• **Exercise objective**
Narrow the data below down to the lines containing "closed".

· · · · ·

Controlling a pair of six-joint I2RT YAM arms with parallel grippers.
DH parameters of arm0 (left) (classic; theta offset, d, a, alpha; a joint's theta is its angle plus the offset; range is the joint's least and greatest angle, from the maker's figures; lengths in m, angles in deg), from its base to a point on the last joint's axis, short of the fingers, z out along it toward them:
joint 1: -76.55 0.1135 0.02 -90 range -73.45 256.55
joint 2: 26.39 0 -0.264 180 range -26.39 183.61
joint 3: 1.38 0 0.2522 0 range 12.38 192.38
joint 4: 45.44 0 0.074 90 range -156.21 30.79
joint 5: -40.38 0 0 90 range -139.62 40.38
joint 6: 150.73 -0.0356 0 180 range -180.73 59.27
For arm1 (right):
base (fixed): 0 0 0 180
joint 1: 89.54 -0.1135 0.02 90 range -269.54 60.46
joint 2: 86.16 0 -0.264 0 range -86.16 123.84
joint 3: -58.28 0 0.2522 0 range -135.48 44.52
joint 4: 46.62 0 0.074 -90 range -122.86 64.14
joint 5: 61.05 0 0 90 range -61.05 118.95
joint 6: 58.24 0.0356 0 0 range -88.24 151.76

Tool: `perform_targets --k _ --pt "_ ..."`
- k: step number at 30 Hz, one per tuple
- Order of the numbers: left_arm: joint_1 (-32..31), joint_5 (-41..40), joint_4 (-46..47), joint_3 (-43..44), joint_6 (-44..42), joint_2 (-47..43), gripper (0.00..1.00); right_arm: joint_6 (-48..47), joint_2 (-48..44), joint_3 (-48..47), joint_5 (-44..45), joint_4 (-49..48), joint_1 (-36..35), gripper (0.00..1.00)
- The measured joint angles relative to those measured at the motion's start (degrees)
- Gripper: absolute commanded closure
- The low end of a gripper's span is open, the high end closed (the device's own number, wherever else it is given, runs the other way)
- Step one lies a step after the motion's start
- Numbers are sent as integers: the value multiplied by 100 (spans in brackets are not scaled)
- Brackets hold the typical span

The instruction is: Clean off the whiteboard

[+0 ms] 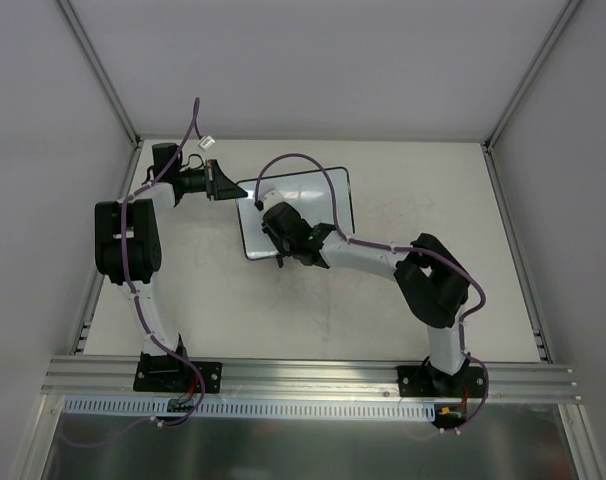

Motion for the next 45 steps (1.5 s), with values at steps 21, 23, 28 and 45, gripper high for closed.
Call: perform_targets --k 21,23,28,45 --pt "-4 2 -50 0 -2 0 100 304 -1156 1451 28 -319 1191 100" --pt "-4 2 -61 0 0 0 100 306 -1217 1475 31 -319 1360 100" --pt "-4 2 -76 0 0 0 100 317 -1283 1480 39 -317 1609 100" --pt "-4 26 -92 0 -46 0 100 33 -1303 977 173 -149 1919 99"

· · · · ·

• **Written reply**
- The low end of a gripper's span is open, the high end closed (the device's own number, wherever else it is given, runs the other way)
Motion for the next 45 steps (1.5 s), with values at steps 21, 23, 28 and 45, gripper high for closed.

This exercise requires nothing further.